_Aim of the exercise_: Pull out each line of the data that includes the word "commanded".

_Information provided_:
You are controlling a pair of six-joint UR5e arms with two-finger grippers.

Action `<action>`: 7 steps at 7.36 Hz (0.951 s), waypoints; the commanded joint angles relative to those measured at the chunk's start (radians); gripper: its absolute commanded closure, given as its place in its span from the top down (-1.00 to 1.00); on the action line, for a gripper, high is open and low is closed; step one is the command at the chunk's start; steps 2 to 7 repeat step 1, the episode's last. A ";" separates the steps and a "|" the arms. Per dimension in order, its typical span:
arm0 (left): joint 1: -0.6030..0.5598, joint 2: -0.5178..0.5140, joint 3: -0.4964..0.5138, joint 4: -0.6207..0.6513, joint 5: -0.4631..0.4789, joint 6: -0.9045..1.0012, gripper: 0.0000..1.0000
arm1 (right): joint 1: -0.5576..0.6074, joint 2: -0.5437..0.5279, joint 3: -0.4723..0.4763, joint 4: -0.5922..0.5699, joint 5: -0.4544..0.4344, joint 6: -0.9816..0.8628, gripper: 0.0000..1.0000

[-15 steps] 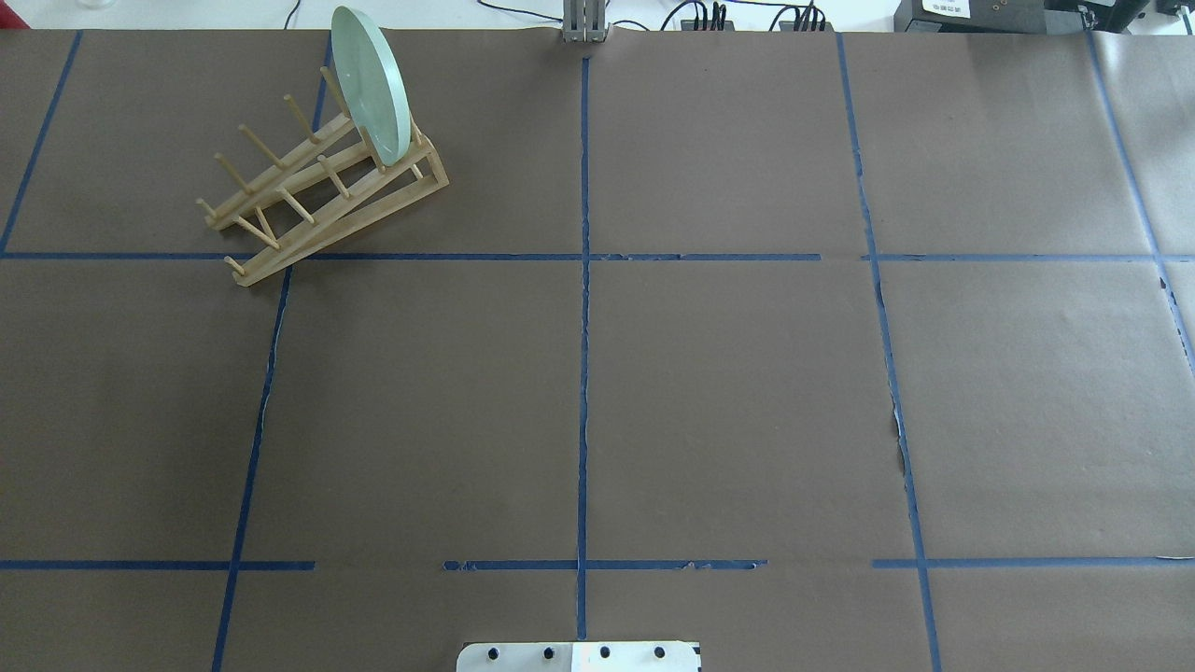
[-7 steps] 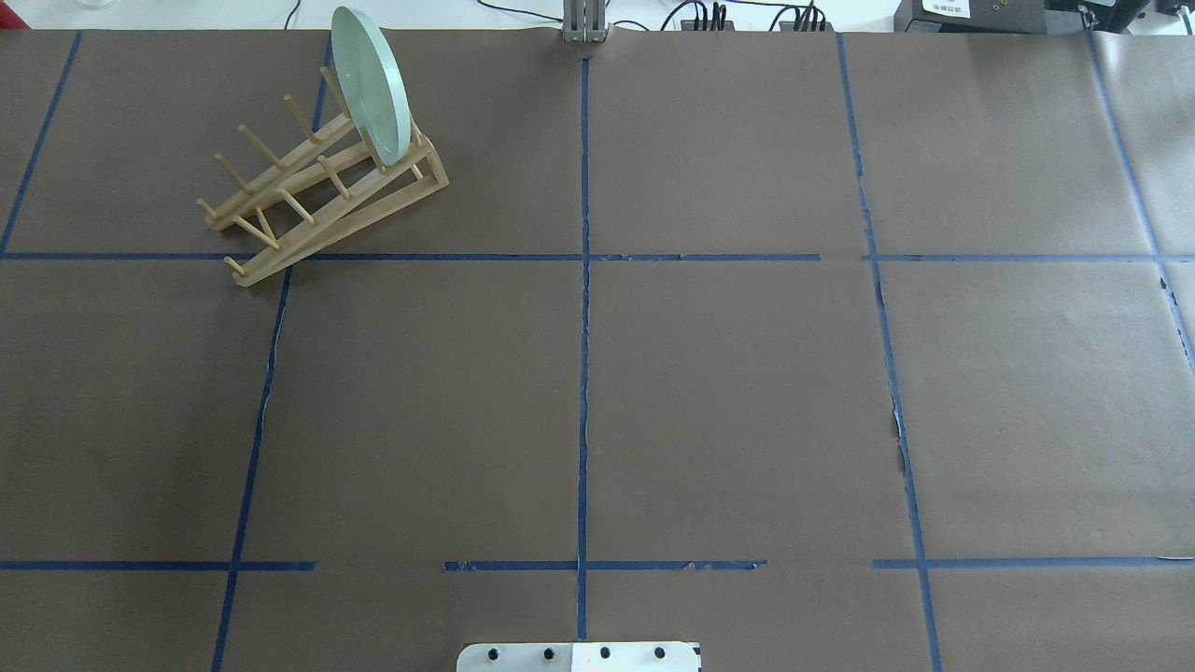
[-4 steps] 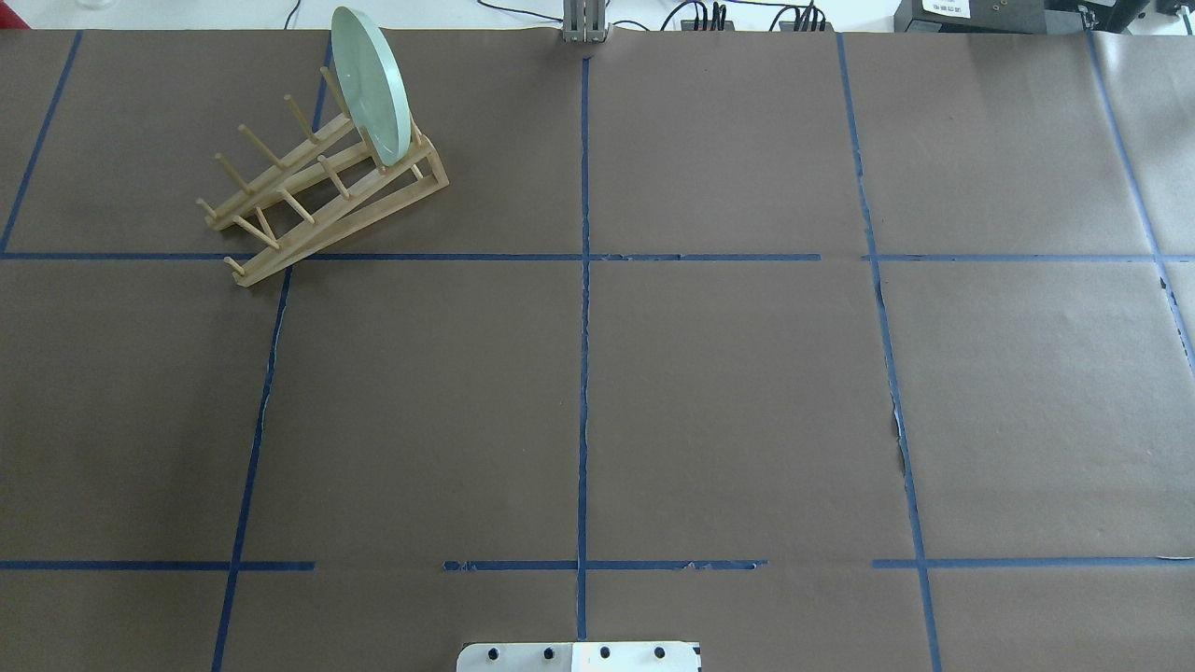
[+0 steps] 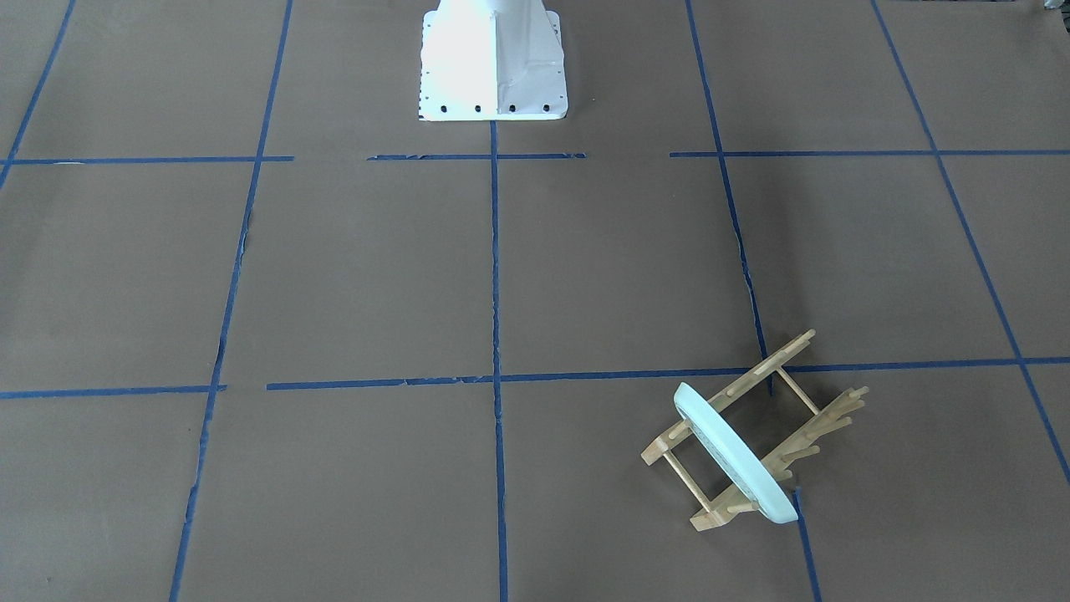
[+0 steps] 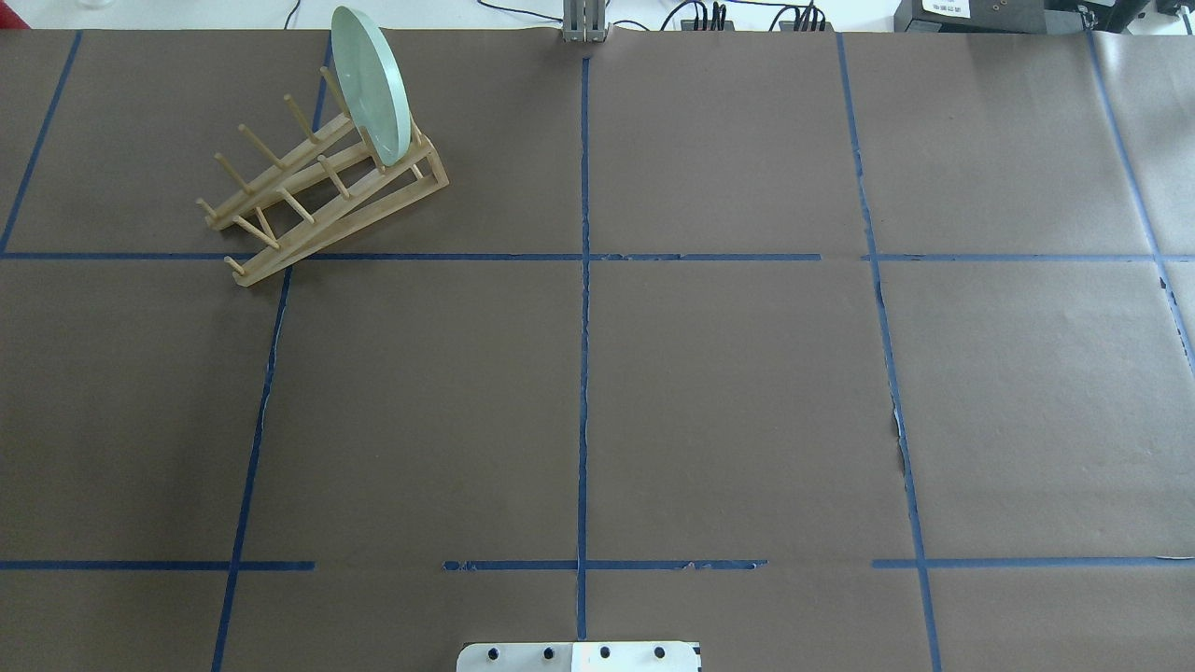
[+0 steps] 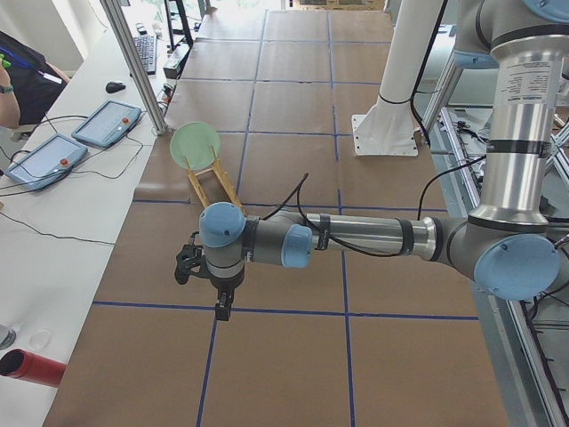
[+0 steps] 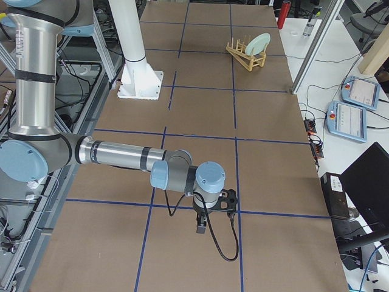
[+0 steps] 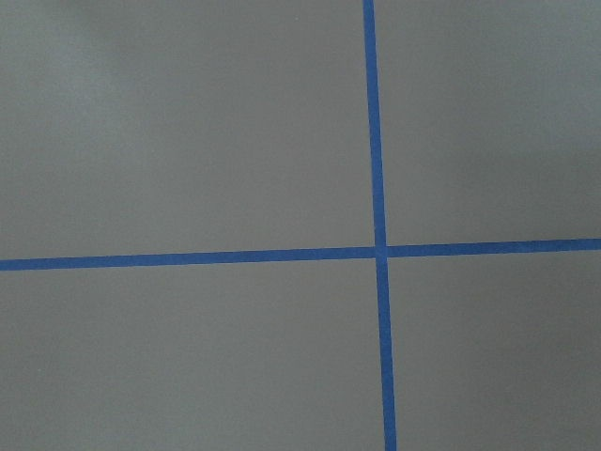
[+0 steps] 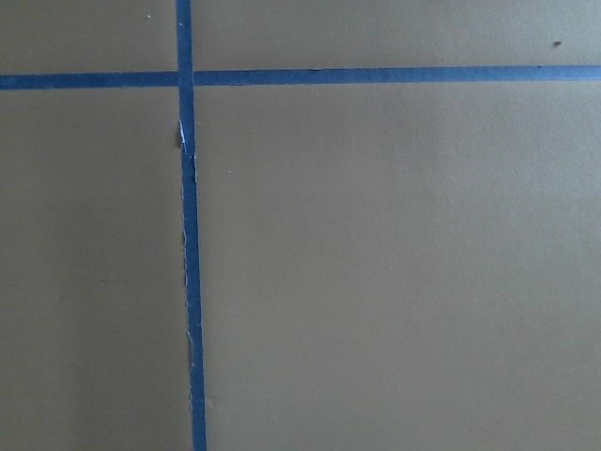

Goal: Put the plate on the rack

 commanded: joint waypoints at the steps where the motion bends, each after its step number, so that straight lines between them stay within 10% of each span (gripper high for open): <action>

_Solution to the problem_:
Action `<action>`: 7 steps at 7.36 Hz (0.951 s), waypoints; the commanded joint angles relative to those measured at the chunk's start (radians); gripper: its absolute commanded closure, given as its place in its span from the top down (-1.00 to 1.00); on the action line, for a gripper, high is open and low is closed; step one is the command at the chunk's start; steps 2 to 7 repeat step 1, the episode's last. A ";" separates the steps and a "|" the arms. Per dimension in order, its typical span:
 commanded: joint waypoints at the steps where the motion bends, each after its step number, so that straight lines between them stay within 10% of each span (gripper high for open): <action>

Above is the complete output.